Back to pilfer Xmas

The Grouch's fifth annual tour channels the giving spirit of the season

0

We’ll never begrudge a rapper moving beyond the cheap sensationalism of bitches, banging and bling, but we also don’t need a loquacious, underemployed PBS viewer schooling us on life’s finer points, as is the custom of many so-called “conscious rappers.”

While The Grouch isn’t above dropping a little science, his manner’s more lighthearted and self-aware. You can hear it on “I Used To Be a Vegan,” which pokes gentle fun at health-food trends and our wavering will.

“It’s something I’m aware of and that I pay attention to when I’m making music. I like to speak on real topics and serious issues, but I don’t want it to be like that all the time. I want there to be some sort of playful balance,” The Grouch says from his Hawaii home. “I’m not a gangsta and I can’t play that role, so I’m just really being me because that’s part of my character, you know? I find humor in a lot of this life that we live, and I just want to include it in my music.”

The Grouch settled in Hawaii a couple years ago after spending most of his life in the Bay Area. He grew up in Oakland and was inspired by early area icons like Digital Underground, Too Short and MC Hammer. He came of age in the ’90s Bay Area cassette culture, the DIY spirit of which inspired a slew of talented like-minded artists such as Murs, Sunspot Jonz (aka BFAP) and Eligh, who’ve made music together in various formations, including the appropriately named Living Legends.

They’d hang out on campuses and in parks in regular locations at certain times, selling their tapes like their own roving retail store. Their success inspired other crews, like Hieroglyphics and Hobo Junction, to forsake the majors as well.

“It was like a store. You could kind of like walk down a block or two and get hit up by different kinds of music,” he recalls. “We would set up little boomboxes to listen to the music and then they could walk to the guy next to us and listen to his music on some headphones. It was a cool time.”

It inspired a hard-working, self-reliant attitude that’s allowed them to cultivate strong underground followings. Over the last 16 years, he’s released more than 30 albums as a solo artist or with others. His latest is Heroes in the Healing of the Nation, recorded with the group Zion-I (MC Zumbi and DJ AmpLive). It’s sort of the follow-up to their 2006 collaboration, Heroes in the City of Dope.

“Healing of the Nation was just trying to bring more positive music to the people. We felt like they needed it really bad when we made that album,” he says. “We’re trying to uplift people and get them thinking and knowing that they’re powerful individuals, even though they might feel defeated by the system. Or feel like they can’t achieve their dreams. We’re trying to turn that idea around and let people know that they are divine spirits and we all have power inside of us. If we harness it we can make a lot of things happen.”
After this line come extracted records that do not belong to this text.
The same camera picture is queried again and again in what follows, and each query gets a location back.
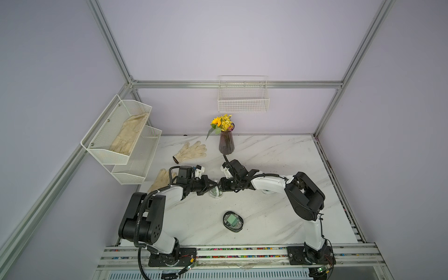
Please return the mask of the green charger plug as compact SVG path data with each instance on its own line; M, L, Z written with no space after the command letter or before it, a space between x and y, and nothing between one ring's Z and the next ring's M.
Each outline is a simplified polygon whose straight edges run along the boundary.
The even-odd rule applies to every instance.
M232 227L235 227L239 223L239 218L234 214L229 214L226 218L226 223Z

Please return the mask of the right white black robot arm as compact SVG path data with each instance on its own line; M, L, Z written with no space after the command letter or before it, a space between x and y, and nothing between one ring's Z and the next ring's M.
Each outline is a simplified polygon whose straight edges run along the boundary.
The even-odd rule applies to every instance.
M223 192L284 193L294 213L303 220L303 245L287 247L291 264L334 264L332 248L322 229L321 210L326 196L306 173L299 171L293 176L281 176L257 169L248 171L239 161L229 161L226 156L224 159L221 170L225 177L219 182Z

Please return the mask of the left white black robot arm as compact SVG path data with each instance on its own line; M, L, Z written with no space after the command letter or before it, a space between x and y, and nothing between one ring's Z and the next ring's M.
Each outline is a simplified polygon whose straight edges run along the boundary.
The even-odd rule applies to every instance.
M131 196L119 226L119 238L138 249L138 268L143 279L150 279L142 263L144 250L150 252L149 264L156 266L175 267L183 258L189 259L180 271L163 273L163 280L177 280L193 268L196 249L182 249L177 238L163 231L165 209L191 193L201 196L216 187L218 182L208 178L201 166L174 166L159 172L152 191Z

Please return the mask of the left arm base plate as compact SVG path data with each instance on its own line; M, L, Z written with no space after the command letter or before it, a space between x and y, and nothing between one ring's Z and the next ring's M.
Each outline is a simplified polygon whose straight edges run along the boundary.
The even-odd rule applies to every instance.
M196 259L197 249L194 247L175 248L171 254L151 254L149 267L186 267Z

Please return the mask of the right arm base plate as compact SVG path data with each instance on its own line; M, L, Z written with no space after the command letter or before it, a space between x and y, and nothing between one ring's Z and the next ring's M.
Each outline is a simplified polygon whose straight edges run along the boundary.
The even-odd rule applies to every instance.
M290 265L334 265L336 263L333 249L327 244L324 244L320 250L315 250L307 245L288 246L287 255Z

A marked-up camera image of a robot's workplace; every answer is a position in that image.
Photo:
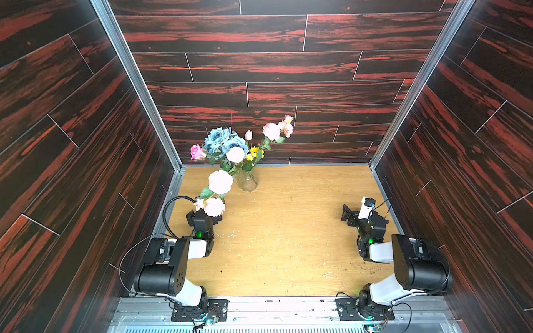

As part of the accompanying tour, they invited community activist and outreach organizations to speak and put up booths to help raise money and consciousnesses. For this, his fifth annual “How the Grouch Stole Christmas” tour, he won’t be doing anything as extensive, but will be soliciting gifts for Toys for Tots and canned goods for local food banks. He’ll be joined by Zion-I and his old buddy Eligh, who just last month released Therapy at 3.

Though he’s living in Hawaii now, The Grouch still feels a kinship with Oakland, and the Occupy Wall Street protesters there.

“I’m proud to see people standing up and recognizing that things are not right and recognizing that they had a voice,” he says.